=== MATERIAL FOR THIS TASK ===

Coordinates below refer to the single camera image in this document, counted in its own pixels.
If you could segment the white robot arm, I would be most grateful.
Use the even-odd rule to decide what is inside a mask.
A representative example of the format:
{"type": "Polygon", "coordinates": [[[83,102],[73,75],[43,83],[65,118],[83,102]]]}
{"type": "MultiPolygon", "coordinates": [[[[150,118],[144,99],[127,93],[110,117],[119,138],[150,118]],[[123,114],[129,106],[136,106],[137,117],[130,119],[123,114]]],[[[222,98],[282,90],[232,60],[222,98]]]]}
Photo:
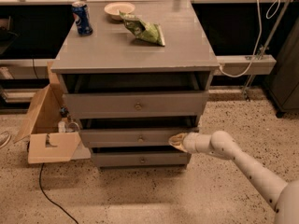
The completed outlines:
{"type": "Polygon", "coordinates": [[[171,136],[168,143],[186,153],[205,153],[233,161],[275,211],[274,224],[299,224],[299,180],[284,181],[243,151],[227,132],[179,133],[171,136]]]}

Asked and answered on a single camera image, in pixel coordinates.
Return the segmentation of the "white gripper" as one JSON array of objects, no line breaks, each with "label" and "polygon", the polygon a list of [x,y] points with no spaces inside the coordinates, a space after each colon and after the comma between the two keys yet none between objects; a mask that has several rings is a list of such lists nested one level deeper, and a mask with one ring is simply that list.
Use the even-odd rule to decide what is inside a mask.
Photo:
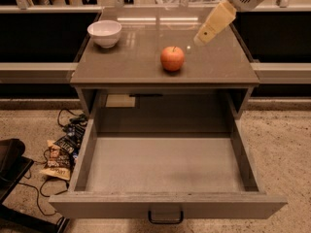
[{"label": "white gripper", "polygon": [[204,46],[229,26],[236,18],[236,10],[248,12],[264,0],[224,0],[207,16],[193,40],[197,46]]}]

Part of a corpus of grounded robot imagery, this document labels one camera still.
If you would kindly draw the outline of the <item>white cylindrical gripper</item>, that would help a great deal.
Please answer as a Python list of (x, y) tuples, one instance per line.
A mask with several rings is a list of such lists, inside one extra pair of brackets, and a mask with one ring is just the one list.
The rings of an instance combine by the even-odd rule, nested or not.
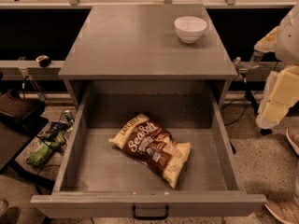
[[(281, 20), (279, 27), (254, 45), (254, 49), (262, 53), (276, 50), (278, 60), (285, 64), (299, 64), (299, 3)], [(288, 65), (280, 72), (270, 72), (256, 118), (259, 128), (277, 126), (299, 101), (299, 66), (295, 65)]]

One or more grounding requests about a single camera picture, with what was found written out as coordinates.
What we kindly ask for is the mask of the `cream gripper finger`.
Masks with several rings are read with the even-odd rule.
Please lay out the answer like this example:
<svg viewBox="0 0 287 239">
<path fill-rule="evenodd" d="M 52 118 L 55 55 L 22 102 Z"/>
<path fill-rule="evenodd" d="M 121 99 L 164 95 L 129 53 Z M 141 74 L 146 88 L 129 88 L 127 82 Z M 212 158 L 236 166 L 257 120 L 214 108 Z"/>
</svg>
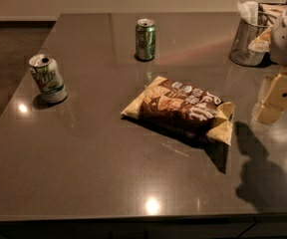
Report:
<svg viewBox="0 0 287 239">
<path fill-rule="evenodd" d="M 266 28 L 258 37 L 250 42 L 248 49 L 258 53 L 269 52 L 271 30 L 272 27 Z"/>
<path fill-rule="evenodd" d="M 274 124 L 287 110 L 287 69 L 266 77 L 261 85 L 252 116 L 263 124 Z"/>
</svg>

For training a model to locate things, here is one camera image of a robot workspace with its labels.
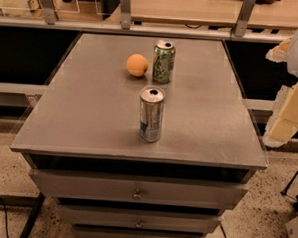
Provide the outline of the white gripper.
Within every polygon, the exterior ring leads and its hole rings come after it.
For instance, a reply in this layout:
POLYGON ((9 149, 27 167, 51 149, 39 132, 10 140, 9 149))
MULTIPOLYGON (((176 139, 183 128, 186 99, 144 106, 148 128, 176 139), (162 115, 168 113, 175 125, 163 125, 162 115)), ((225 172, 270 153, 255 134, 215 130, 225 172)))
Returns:
MULTIPOLYGON (((287 61, 289 73, 298 78, 298 30, 265 55, 274 63, 287 61)), ((266 146, 279 148, 298 132, 298 82, 292 87, 282 86, 277 93, 273 112, 269 117, 262 140, 266 146)))

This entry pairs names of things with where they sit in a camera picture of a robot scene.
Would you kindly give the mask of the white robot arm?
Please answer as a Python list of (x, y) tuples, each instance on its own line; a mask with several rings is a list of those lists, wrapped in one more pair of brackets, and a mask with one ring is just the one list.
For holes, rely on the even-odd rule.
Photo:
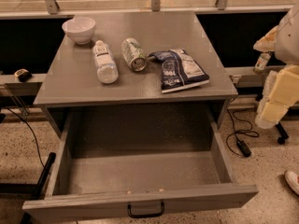
[(279, 72), (269, 72), (257, 108), (256, 125), (270, 129), (299, 101), (299, 4), (294, 5), (253, 48), (261, 52), (272, 51), (277, 60), (286, 64)]

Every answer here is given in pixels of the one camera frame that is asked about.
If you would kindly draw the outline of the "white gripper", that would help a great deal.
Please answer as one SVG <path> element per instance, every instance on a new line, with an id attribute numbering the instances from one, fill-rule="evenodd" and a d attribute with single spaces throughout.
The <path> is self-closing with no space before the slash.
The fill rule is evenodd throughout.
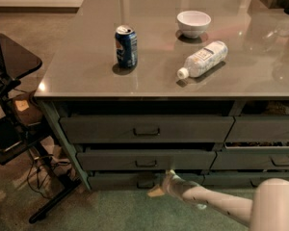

===

• WHAT YOU WILL DO:
Word for word, restate the whole listing and drop the images.

• SOLUTION TO THIS EXERCISE:
Coordinates below refer to the single camera image in this document, counted in its own pixels.
If you could segment the white robot arm, I would be most grateful.
Use the even-odd rule to decide what is inside a mask.
A representative example of the format:
{"type": "Polygon", "coordinates": [[[83,102],[73,75],[43,83],[65,118],[83,102]]]}
{"type": "MultiPolygon", "coordinates": [[[[150,118],[144,99],[127,93],[110,117],[119,138],[150,118]],[[123,114],[129,106],[136,106],[137,117],[130,119],[123,114]]],[[[222,98],[282,90],[232,60],[222,98]]]]}
Photo:
The completed outlines:
{"type": "Polygon", "coordinates": [[[171,136],[168,143],[186,153],[205,153],[233,161],[275,211],[274,224],[299,224],[299,180],[284,181],[243,151],[227,132],[179,133],[171,136]]]}

Asked and answered on a single camera image, in pixel coordinates.
Return the segmentation of the "white gripper" as one JSON array of objects, no line breaks, each with "label" and "polygon", the polygon a list of [x,y] points with no spaces inside the coordinates, a space after each colon and after the comma between the two keys yet none between objects; a mask that has several rings is a list of such lists nested one level deeper, and a mask with one ring is simply that list.
Use the even-odd rule to decide what is inside a mask.
Photo:
[{"label": "white gripper", "polygon": [[204,46],[229,26],[236,18],[236,10],[248,12],[264,0],[224,0],[207,16],[193,40],[197,46]]}]

Part of a corpus of grounded robot imagery, this document labels one camera still.
If you would kindly draw the outline of the <item>white cylindrical gripper</item>, that would help a great deal.
Please answer as a Python list of (x, y) tuples, one instance per line.
A mask with several rings is a list of such lists, inside one extra pair of brackets, and a mask with one ring is just the one list.
The rings of an instance combine by the even-odd rule, nested or not.
[[(281, 20), (279, 27), (254, 45), (254, 49), (262, 53), (276, 50), (278, 60), (285, 64), (299, 64), (299, 3)], [(288, 65), (280, 72), (270, 72), (256, 118), (259, 128), (277, 126), (299, 101), (299, 66), (295, 65)]]

One or more grounding requests about a single camera picture, with what was found written out as coordinates.
What we kindly ask for is the mask of the `cream gripper finger`.
Masks with several rings are read with the even-odd rule.
Please lay out the answer like this example:
<svg viewBox="0 0 287 239">
<path fill-rule="evenodd" d="M 52 118 L 55 55 L 22 102 Z"/>
<path fill-rule="evenodd" d="M 121 99 L 164 95 L 129 53 Z M 141 74 L 146 88 L 129 88 L 127 82 Z M 212 158 L 236 166 L 257 120 L 214 108 Z"/>
</svg>
Report:
<svg viewBox="0 0 287 239">
<path fill-rule="evenodd" d="M 266 28 L 258 37 L 250 42 L 248 49 L 258 53 L 269 52 L 271 30 L 272 27 Z"/>
<path fill-rule="evenodd" d="M 274 124 L 287 110 L 287 69 L 266 77 L 261 85 L 252 116 L 263 124 Z"/>
</svg>

For training a model to locate things, here is one camera image of a robot workspace with its labels.
Provide the outline of the white gripper.
Within every polygon, the exterior ring leads and its hole rings come after it.
For instance, a reply in this layout:
POLYGON ((9 149, 27 167, 51 149, 39 132, 10 140, 9 149))
MULTIPOLYGON (((176 139, 183 128, 186 99, 144 106, 148 128, 176 139), (162 115, 168 113, 175 125, 163 125, 162 115)), ((225 172, 270 153, 255 134, 215 130, 225 172)))
Returns:
MULTIPOLYGON (((287 61, 289 73, 298 78, 298 30, 265 55, 274 63, 287 61)), ((266 146, 279 148, 298 132, 298 82, 292 87, 282 86, 277 93, 273 112, 269 117, 262 140, 266 146)))

This entry pairs names of things with where they sit in a camera picture of a robot scene.
Would you kindly give the mask of the white robot arm?
Please answer as a Python list of (x, y) tuples, each instance on its own line; a mask with several rings is a list of those lists, wrapped in one more pair of brackets, and a mask with one ring is just the one list.
For holes, rely on the even-odd rule.
Photo:
[(279, 72), (269, 72), (257, 108), (256, 125), (270, 129), (299, 101), (299, 4), (294, 5), (253, 48), (261, 52), (272, 51), (277, 60), (286, 64)]

Every answer here is given in pixels of the one camera frame that is asked about.
If you would kindly draw the outline of the "white gripper", that would help a great deal.
Please answer as one SVG <path> element per instance, every instance on a new line, with an id attribute numbering the instances from one, fill-rule="evenodd" and a d attribute with single spaces throughout.
The <path> is self-closing with no space before the slash.
The fill rule is evenodd throughout.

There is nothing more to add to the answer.